Recorded data:
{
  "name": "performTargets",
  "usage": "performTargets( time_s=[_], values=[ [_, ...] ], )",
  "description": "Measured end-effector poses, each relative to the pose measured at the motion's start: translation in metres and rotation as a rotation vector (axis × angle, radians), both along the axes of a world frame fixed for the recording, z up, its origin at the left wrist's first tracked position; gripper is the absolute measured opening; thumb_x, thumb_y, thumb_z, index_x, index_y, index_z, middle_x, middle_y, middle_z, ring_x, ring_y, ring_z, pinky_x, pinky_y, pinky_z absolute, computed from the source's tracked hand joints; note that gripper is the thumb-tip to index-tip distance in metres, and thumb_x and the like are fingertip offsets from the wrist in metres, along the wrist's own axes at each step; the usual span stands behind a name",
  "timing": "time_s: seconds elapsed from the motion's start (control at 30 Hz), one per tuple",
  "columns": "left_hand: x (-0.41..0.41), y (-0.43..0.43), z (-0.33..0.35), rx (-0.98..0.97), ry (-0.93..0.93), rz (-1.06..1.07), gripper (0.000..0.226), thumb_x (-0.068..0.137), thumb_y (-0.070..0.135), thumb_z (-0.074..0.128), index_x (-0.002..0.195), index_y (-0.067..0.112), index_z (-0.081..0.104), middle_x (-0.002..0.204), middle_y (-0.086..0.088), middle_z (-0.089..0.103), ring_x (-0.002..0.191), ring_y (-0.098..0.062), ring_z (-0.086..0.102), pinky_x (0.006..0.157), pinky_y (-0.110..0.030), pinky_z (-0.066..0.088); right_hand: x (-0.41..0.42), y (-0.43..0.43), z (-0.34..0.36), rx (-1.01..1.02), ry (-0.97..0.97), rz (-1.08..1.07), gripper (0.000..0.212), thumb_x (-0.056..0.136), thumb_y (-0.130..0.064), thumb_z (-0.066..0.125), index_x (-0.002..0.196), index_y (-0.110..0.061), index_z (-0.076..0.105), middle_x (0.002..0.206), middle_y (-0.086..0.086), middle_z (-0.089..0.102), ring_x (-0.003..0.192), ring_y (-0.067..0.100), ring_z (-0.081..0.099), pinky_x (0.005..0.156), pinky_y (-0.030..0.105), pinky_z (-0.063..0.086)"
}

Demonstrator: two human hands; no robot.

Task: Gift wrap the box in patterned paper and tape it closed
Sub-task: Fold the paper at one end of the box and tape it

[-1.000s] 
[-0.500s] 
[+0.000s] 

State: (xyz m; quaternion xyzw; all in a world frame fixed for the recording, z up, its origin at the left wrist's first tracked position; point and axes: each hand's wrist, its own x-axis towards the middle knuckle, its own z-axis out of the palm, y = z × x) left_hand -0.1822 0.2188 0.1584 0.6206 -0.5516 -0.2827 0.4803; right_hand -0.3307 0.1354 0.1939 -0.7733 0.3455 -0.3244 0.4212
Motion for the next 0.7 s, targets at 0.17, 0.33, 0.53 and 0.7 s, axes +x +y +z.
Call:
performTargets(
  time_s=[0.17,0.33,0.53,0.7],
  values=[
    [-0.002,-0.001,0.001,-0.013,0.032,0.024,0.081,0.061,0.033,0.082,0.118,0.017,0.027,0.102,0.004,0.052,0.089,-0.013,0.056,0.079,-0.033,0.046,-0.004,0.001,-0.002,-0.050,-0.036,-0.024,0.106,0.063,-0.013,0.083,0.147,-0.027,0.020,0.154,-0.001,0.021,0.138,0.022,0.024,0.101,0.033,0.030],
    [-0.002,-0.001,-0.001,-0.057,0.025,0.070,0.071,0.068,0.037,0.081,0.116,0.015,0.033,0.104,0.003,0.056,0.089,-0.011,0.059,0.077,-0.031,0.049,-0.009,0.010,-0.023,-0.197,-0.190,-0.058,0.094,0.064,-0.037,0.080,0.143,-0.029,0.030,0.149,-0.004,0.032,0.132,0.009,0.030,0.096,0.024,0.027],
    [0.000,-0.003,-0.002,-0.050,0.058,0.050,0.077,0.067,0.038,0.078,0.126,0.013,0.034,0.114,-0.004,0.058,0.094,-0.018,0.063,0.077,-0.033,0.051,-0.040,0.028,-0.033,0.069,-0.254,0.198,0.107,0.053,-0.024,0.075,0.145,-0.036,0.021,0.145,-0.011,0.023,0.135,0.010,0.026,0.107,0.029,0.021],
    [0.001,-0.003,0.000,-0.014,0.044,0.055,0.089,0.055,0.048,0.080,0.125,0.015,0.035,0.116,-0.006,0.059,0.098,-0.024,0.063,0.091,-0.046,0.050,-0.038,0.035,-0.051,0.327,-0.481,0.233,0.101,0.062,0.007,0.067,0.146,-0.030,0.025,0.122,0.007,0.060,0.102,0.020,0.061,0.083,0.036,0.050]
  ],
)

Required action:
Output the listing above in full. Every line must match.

Your response:
{
  "name": "performTargets",
  "usage": "performTargets( time_s=[_], values=[ [_, ...] ], )",
  "description": "Measured end-effector poses, each relative to the pose measured at the motion's start: translation in metres and rotation as a rotation vector (axis × angle, radians), both along the axes of a world frame fixed for the recording, z up, its origin at the left wrist's first tracked position; gripper is the absolute measured opening; thumb_x, thumb_y, thumb_z, index_x, index_y, index_z, middle_x, middle_y, middle_z, ring_x, ring_y, ring_z, pinky_x, pinky_y, pinky_z absolute, computed from the source's tracked hand joints; note that gripper is the thumb-tip to index-tip distance in metres, and thumb_x and the like are fingertip offsets from the wrist in metres, along the wrist's own axes at each step; the usual span stands behind a name",
  "timing": "time_s: seconds elapsed from the motion's start (control at 30 Hz), one per tuple",
  "columns": "left_hand: x (-0.41..0.41), y (-0.43..0.43), z (-0.33..0.35), rx (-0.98..0.97), ry (-0.93..0.93), rz (-1.06..1.07), gripper (0.000..0.226), thumb_x (-0.068..0.137), thumb_y (-0.070..0.135), thumb_z (-0.074..0.128), index_x (-0.002..0.195), index_y (-0.067..0.112), index_z (-0.081..0.104), middle_x (-0.002..0.204), middle_y (-0.086..0.088), middle_z (-0.089..0.103), ring_x (-0.002..0.191), ring_y (-0.098..0.062), ring_z (-0.086..0.102), pinky_x (0.006..0.157), pinky_y (-0.110..0.030), pinky_z (-0.066..0.088); right_hand: x (-0.41..0.42), y (-0.43..0.43), z (-0.34..0.36), rx (-1.01..1.02), ry (-0.97..0.97), rz (-1.08..1.07), gripper (0.000..0.212), thumb_x (-0.056..0.136), thumb_y (-0.130..0.064), thumb_z (-0.066..0.125), index_x (-0.002..0.196), index_y (-0.110..0.061), index_z (-0.076..0.105), middle_x (0.002..0.206), middle_y (-0.086..0.086), middle_z (-0.089..0.102), ring_x (-0.003..0.192), ring_y (-0.067..0.100), ring_z (-0.081..0.099), pinky_x (0.005..0.156), pinky_y (-0.030..0.105), pinky_z (-0.063..0.086)"
}

Demonstrator: two human hands; no robot.

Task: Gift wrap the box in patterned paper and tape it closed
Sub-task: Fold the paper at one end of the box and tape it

[-1.000s] 
[-0.500s] 
[+0.000s] 

State: (xyz m; quaternion xyzw; all in a world frame fixed for the recording, z up, its origin at the left wrist's first tracked position; point and axes: each hand's wrist, its own x-axis towards the middle knuckle, its own z-axis out of the palm, y = z × x) left_hand -0.1822 0.2188 0.1584 0.6206 -0.5516 -0.2827 0.4803; right_hand -0.3307 0.1354 0.1939 -0.7733 0.3455 -0.3244 0.4212
Motion for the next 0.7 s, targets at 0.17, 0.33, 0.53 and 0.7 s, axes +x +y +z.
Call:
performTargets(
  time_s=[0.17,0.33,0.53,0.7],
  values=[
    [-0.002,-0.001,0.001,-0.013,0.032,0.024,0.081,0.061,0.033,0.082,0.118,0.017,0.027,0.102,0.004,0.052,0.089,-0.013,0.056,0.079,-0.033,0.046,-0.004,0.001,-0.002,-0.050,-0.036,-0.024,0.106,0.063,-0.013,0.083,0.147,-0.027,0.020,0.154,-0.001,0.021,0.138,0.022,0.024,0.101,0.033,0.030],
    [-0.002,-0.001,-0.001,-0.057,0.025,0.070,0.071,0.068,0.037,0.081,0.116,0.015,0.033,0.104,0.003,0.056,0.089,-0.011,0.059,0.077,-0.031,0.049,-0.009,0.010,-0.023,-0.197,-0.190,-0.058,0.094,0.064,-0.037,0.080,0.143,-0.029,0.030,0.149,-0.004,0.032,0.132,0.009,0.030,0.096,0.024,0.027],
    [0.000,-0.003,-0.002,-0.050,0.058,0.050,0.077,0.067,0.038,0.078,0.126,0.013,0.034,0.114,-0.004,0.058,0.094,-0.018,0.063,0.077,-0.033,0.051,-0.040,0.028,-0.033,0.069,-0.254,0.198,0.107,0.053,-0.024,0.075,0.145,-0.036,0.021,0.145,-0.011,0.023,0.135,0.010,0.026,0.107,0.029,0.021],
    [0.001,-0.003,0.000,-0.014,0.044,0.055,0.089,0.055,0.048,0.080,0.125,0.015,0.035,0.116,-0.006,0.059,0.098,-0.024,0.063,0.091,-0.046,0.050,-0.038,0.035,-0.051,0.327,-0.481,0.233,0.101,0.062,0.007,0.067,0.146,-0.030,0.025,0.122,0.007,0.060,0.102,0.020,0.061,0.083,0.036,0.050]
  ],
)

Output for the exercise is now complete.